Mais s'il veu sortir des quarés et s'apliquer aux solides, il poura considerer les nombres disposés en telle sorte qu'ils forment les trois faces extérieures d'une pyramide triangulaire ou tetraedre, et faire que lesdits nombres, étans en progression donnée, fassent toutes les enceintes egales entre elles.  (...)

Je vous diray aussy que, s'il ne veut point sortir des plans, je luy pourois demander un Exagone rempli de nombres consécutifs, qui eut même some en chaqu'un de ses cotés, et des lignes qui vont du centre à la circonference. (...)
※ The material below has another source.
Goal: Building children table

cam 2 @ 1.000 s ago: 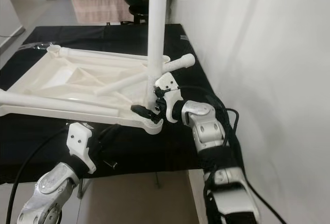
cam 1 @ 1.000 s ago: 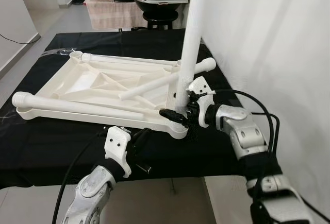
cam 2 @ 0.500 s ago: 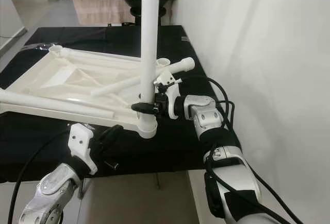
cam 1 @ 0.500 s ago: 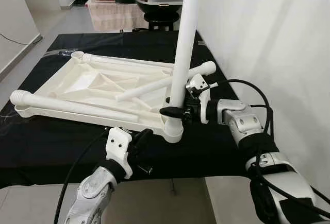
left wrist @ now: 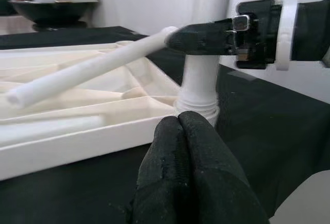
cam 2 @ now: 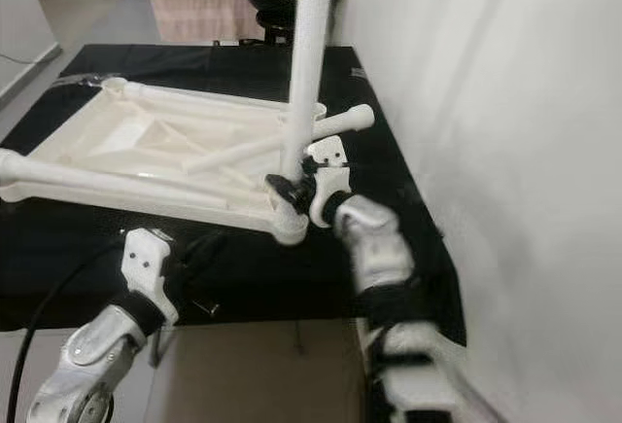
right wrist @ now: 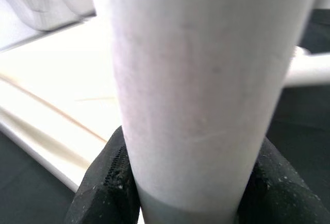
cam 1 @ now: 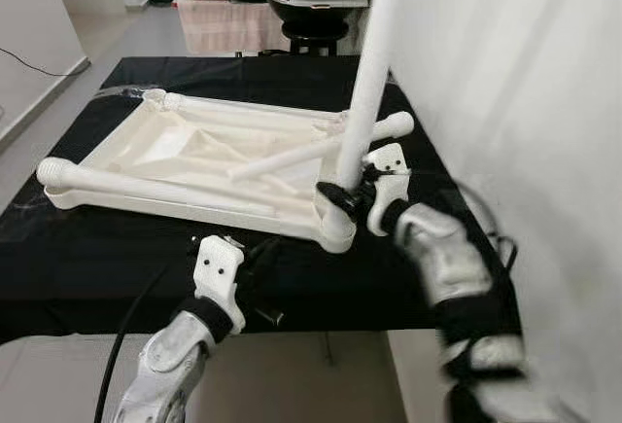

Voilà, mon Père, si j'ay bonne memoire, un racourci de tout l'entretien que nous eumes ensemble avant-hier.

Je suis, mon tres Reverend Pere,

votre tres humble et affectioné serviteur,
Frénicle


2) Pierre de Fermat (Toulouse) au père Marin Mersenne (Paris)
(1er avril 1640)

    Mon Reverend Pere,

Je vous dois deux réponses pour les deux dernieres lettres que j'ai recues de votre part et que j'ai trouvées toutes deux en même temps à mon retour de la campagne ; le sujet de la premiere concerne Monsieur Desargues et celui de la seconde Monsieur de Frenicle.

(...)

Je viens aux propositions des quarrés ; sur quoy je vous puis protester que je n'ai jamais vu ni Stiphelius, ni cette Clavicule, et ne sais ce que ces livres contiennent et, pour faire voir que j'ai vu peut-être plus loin qu'eux et satisfaire à la semonce de M. Frenicle, je vous envoie le quarré de 14 aux conditions requises (...)

Je passe bien plus outre, et passant aux solides qui le sont effectivement, j'ai trouve une regle generale pour ranger tous les cubes à l'infini, en telle façon que toutes les lignes de leurs quarrés, tant diagonales, de largeur, de longueur, que de hauteur, fassent un mesme nombre, et determiner outre cela en combien de façons differentes chasque cube doibt estre rangé, ce qui est, ce me semble, une des plus belles choses de l'Arithmétique.

Vous en trouverés un exemple sur le cube de 64 (2), à côté du quarré de 14.

Il faut ranger les quatre quarrés qui font la solidité du cube, en telle façon que le premier soit dessous ; le deuxieme soit mis sur le premier, en telle façon que 53 soit sur 4 et 56 sur 1 ; il faut ensuite mettre le troisieme sur le deuxieme, en telle façon que 60 soit sur 53 et 57 sur 56 ; et enfin il faut mettre le quatrieme sur le troisieme, en sorte que 13 soit sur 60 et 16 sur 57. Cela estant fait, vous aurez un cube qui sera divisé en douze quarrés, lesquels se trouveront tous disposés aux conditions requises ; il y aura en tout 72 lignes differentes (3), chascune desquelles fera une mesme somme, savoir 130.

Vous voyez combien ceci est au-dessus du tetraèdre et de l'hexagone de M. Frenicle, desquels le premier n'est pas solide en effet, mais par fiction seulement, quoique je ne doute pas qu'il ne puisse etre haussé en solide ;  (...)

Je soumets pourtant le tout à mondit Sr de Frenicle et crois que, si j'avois l'honneur d'etre connu de lui, il auroit omis quelques paroles qui sont dans sa lettre. Je ne resterai pas de lui assurer l'estime que je fais de lui et de le conjurer de me faire part de sa methode. (...)

Excusez si le papier me manque, etc.

Fermat


Notes de Christian Boyer

(1) Livre "Problemes plaisans et delectables qui se font par les nombres" de Bachet de Méziriac, Lyon, 1624.
(2) Ce cube de Fermat peut être téléchargé sous forme de fichier Excel depuis la page des cubes magiques parfaits.
(2') Ligne erronée 88 58 59 5 dans le livre des Editions du CNRS page 247, corrigée en 8 58 59 5.
(2'') Ligne erronée 36 30 31 32 dans le livre des Editions du CNRS page 247, corrigée en 36 30 31 33.
(3) Erreur de Fermat : il y a 64 alignements magiques, et non pas 72, qui donnent la somme 130.